#### LISTED RECORDS

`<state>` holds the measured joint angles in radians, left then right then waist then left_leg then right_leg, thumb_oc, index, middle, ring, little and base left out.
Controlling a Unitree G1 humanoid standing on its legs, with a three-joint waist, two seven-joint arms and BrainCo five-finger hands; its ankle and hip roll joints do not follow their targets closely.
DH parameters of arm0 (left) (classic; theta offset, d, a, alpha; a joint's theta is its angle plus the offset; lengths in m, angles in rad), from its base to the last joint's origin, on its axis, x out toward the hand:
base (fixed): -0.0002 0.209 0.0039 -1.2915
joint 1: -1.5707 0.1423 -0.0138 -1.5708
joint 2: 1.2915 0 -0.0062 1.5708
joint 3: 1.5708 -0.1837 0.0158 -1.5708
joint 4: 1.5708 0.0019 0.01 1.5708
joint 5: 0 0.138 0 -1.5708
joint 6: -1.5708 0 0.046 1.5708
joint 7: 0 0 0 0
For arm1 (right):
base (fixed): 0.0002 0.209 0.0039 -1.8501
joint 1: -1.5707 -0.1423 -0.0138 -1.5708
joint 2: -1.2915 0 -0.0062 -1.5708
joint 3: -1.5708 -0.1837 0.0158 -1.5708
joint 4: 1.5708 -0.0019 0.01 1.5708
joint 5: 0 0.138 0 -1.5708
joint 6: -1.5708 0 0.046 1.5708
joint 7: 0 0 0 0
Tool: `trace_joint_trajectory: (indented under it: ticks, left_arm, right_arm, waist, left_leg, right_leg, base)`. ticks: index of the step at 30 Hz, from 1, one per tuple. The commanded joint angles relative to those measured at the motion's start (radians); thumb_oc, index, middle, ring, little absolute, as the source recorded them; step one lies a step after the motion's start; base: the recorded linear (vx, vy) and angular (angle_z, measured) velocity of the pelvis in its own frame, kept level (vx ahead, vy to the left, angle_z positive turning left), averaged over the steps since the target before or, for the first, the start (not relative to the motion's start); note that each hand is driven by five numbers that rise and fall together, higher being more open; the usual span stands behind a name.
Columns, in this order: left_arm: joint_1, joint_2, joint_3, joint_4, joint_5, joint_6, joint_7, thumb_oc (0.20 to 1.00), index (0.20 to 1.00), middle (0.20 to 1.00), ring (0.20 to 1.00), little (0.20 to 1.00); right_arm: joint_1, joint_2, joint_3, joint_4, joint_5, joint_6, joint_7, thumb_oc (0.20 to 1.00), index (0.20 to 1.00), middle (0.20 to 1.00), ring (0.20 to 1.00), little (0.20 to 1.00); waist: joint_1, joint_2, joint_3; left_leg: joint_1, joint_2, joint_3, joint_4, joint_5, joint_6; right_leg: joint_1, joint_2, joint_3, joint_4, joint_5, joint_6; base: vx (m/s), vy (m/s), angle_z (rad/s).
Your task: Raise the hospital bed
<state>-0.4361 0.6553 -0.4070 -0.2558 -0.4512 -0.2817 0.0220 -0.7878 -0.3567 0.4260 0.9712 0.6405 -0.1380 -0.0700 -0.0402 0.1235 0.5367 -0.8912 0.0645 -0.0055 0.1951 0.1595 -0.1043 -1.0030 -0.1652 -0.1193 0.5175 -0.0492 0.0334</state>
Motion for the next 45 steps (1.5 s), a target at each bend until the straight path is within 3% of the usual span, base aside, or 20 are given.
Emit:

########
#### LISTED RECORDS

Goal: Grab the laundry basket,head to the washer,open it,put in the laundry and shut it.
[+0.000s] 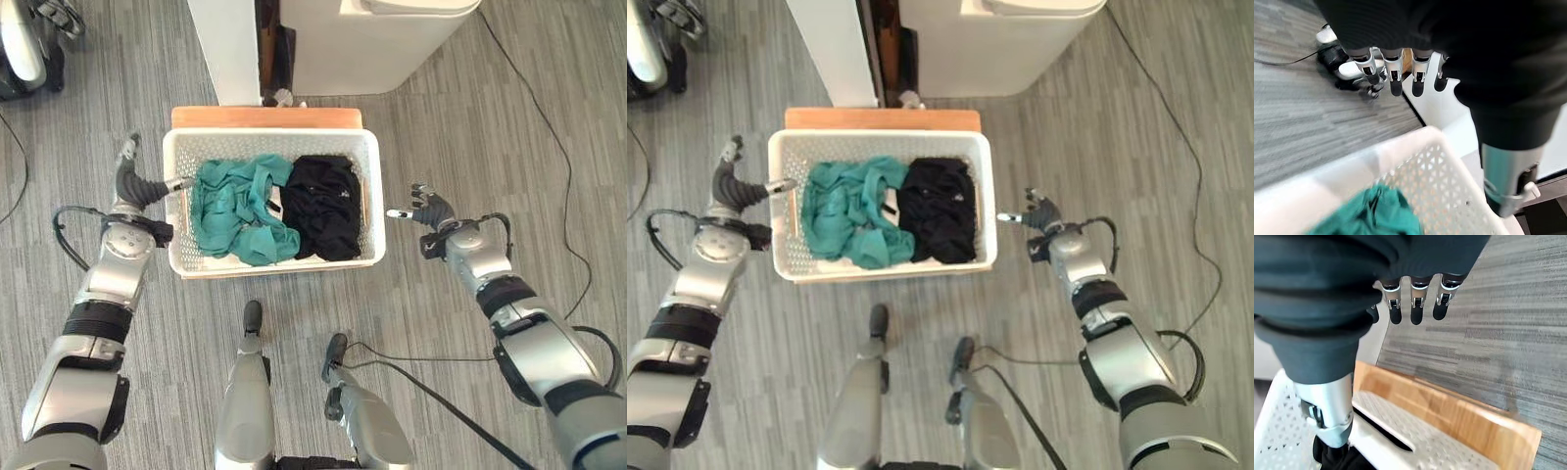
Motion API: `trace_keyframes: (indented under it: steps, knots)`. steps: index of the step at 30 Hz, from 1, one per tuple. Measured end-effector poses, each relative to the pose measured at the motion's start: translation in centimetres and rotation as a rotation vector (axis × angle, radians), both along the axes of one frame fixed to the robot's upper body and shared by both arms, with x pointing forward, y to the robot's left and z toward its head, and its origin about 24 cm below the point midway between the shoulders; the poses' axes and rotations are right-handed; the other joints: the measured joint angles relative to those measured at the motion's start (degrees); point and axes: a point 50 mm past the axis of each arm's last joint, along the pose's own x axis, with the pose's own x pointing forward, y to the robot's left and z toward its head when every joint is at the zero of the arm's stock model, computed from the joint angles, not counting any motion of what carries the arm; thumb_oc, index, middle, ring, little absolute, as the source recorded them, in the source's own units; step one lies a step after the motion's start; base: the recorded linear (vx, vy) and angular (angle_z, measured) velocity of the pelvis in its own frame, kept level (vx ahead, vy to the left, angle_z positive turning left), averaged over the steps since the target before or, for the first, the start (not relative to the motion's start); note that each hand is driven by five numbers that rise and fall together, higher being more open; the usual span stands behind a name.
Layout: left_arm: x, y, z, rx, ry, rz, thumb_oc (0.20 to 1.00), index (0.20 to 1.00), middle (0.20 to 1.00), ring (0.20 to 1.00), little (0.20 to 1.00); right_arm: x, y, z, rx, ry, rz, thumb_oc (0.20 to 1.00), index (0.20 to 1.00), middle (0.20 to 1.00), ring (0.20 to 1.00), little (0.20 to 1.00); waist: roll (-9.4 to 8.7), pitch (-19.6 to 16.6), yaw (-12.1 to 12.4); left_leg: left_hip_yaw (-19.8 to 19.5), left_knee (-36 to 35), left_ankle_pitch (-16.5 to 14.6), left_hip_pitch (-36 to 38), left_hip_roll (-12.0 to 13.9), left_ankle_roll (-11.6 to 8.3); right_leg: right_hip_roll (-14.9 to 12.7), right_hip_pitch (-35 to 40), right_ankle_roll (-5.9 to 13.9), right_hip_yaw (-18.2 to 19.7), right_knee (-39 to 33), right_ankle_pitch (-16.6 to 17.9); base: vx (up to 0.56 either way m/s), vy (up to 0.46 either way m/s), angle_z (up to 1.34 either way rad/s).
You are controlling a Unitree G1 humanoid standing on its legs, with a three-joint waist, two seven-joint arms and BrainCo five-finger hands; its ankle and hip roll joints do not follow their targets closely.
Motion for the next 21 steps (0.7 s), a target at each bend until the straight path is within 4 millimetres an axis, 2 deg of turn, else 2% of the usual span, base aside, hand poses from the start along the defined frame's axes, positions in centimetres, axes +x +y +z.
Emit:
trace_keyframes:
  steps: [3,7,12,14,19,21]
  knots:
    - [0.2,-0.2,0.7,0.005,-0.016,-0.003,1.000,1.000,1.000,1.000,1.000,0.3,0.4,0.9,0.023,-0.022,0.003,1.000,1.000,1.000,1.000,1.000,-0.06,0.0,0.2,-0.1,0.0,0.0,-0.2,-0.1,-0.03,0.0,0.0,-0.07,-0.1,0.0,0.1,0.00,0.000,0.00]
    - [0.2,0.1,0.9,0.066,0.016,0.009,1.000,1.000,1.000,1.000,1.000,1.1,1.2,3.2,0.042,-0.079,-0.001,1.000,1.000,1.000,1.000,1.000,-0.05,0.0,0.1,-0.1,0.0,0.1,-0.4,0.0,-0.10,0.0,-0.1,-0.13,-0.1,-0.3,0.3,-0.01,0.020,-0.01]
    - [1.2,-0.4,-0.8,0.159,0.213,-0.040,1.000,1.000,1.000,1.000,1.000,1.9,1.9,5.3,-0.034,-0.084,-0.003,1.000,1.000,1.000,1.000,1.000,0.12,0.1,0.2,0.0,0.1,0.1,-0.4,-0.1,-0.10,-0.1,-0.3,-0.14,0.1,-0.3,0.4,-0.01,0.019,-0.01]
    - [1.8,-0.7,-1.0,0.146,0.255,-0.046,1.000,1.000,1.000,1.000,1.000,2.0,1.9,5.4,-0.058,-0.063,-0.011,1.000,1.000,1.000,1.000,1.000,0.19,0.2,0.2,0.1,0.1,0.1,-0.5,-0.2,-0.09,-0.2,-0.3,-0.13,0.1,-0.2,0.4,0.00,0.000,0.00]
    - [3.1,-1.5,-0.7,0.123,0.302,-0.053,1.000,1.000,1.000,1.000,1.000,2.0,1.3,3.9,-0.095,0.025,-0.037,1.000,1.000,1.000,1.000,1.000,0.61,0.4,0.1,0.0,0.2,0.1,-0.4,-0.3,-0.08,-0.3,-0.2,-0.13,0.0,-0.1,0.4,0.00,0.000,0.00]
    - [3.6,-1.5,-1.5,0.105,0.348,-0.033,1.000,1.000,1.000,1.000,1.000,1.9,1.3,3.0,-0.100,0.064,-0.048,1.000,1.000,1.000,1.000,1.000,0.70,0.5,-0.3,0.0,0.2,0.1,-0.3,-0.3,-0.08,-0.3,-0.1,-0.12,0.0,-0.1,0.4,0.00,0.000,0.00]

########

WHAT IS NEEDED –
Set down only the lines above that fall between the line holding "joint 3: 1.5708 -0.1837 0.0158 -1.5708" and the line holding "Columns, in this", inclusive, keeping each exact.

RESPONSE –
joint 3: 1.5708 -0.1837 0.0158 -1.5708
joint 4: 1.5708 0.0019 0.01 1.5708
joint 5: 0 0.138 0 -1.5708
joint 6: -1.5708 0 0.046 1.5708
joint 7: 0 0 0 0
For arm1 (right):
base (fixed): 0.0002 0.209 0.0039 -1.8501
joint 1: -1.5707 -0.1423 -0.0138 -1.5708
joint 2: -1.2915 0 -0.0062 -1.5708
joint 3: -1.5708 -0.1837 0.0158 -1.5708
joint 4: 1.5708 -0.0019 0.01 1.5708
joint 5: 0 0.138 0 -1.5708
joint 6: -1.5708 0 0.046 1.5708
joint 7: 0 0 0 0
Tool: `trace_joint_trajectory: (indented under it: ticks, left_arm, right_arm, waist, left_leg, right_leg, base)`. ticks: index of the step at 30 Hz, from 1, one per tuple. The commanded joint angles relative to those measured at the motion's start (radians); thumb_oc, index, middle, ring, little absolute, as the source recorded them; step one lies a step after the motion's start; base: the recorded linear (vx, vy) and angular (angle_z, measured) velocity of the pelvis in its own frame, kept level (vx ahead, vy to the left, angle_z positive turning left), averaged over the steps since the target before or, for the first, the start (not relative to the motion's start); note that each hand is driven by five numbers that rise and fall together, higher being more open; the usual span stands behind a name.
Columns, in this order: left_arm: joint_1, joint_2, joint_3, joint_4, joint_5, joint_6, joint_7, thumb_oc (0.20 to 1.00), index (0.20 to 1.00), middle (0.20 to 1.00), ring (0.20 to 1.00), little (0.20 to 1.00); right_arm: joint_1, joint_2, joint_3, joint_4, joint_5, joint_6, joint_7, thumb_oc (0.20 to 1.00), index (0.20 to 1.00), middle (0.20 to 1.00), ring (0.20 to 1.00), little (0.20 to 1.00); waist: joint_1, joint_2, joint_3; left_leg: joint_1, joint_2, joint_3, joint_4, joint_5, joint_6; right_leg: joint_1, joint_2, joint_3, joint_4, joint_5, joint_6; base: vx (m/s), vy (m/s), angle_z (rad/s).

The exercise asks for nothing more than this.